The Temple in Jerusalem


   I have been reading some chapters in the book, The Temple: Its Ministry and Services, by Alfred Edersheim.  Dr. Edersheim, a Jewish man born in Austria in the 1800’s, turned to Jesus as a young man.  After further education, he served as a pastor, and he had a gift for preaching.  He also developed into a biblical scholar.

   In the first chapter, addressing the second temple period from around the time of the Messiah, Dr. Edersheim gave a detailed and academic description of the vast compound of the temple, including walls, gates, towers, the palace of the high priest, and the specific temple area.  In the second chapter, he gave a detailed and academic description of the specific temple complex, illustrating its magnificence.
   The thesis which flowed naturally from his writing for those first two chapters: A person coming to Jerusalem 2,000 years ago would have had a reason to be in awe of the city of Jerusalem.  As Dr. Edersheim said, “As the pilgrim bands ‘came up’ from all parts of the country to the great feasts, they must have stood enthralled when its beauty first burst upon their gaze.” (1)
   Dr.
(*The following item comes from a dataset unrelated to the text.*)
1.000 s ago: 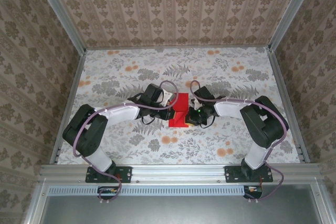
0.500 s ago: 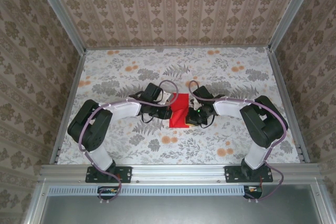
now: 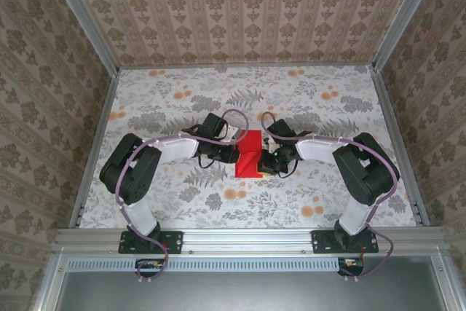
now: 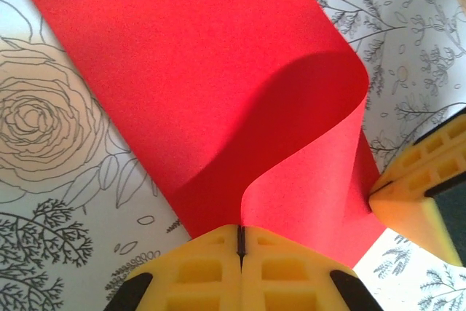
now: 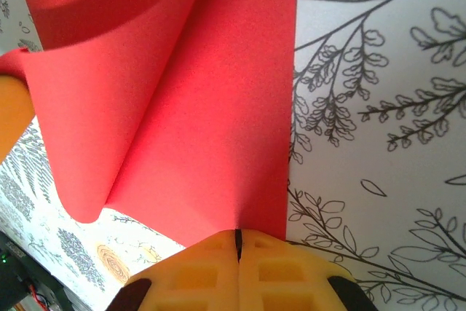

Edersheim went on to state: “…isolated in its grandeur, stood the Temple Mount….the Temple itself stood out a mass of snowy marble and of gold, glittering in the sunlight against the half-encircling green background of Olivet.  In all his wanderings the [Jewish person] had not seen a city like his own Jerusalem.  Not Antioch in Asia, not even imperial Rome herself, excelled it in architectural spendour.” (2)

   The original temple built by Solomon was simple.  The temple and the temple grounds built under the reign of King Herod were elaborate.  The work took 46 years!  But the tragedy was that the simple purpose of the temple ended up being distorted.  Did some religious leaders work to protect their mode of power and control over their grandiose institution, rather than submitting to God?  Was there a shift for some religious leaders from heartfelt sacrifice to grandiose ritual?
   Only God truly knew and knows the motivation of everyone’s heart.  Now Jesus at one point did expose the motivation of some Pharisees: “Has not Moses given you the law?  Yet not one of you keeps the law.  Why are you trying to kill me?” (John 7:19 NIV).
   The tragic irony is that if those leaders would have submitted to Him, their blessings would have infinitely exceeded their power and money as religious leaders.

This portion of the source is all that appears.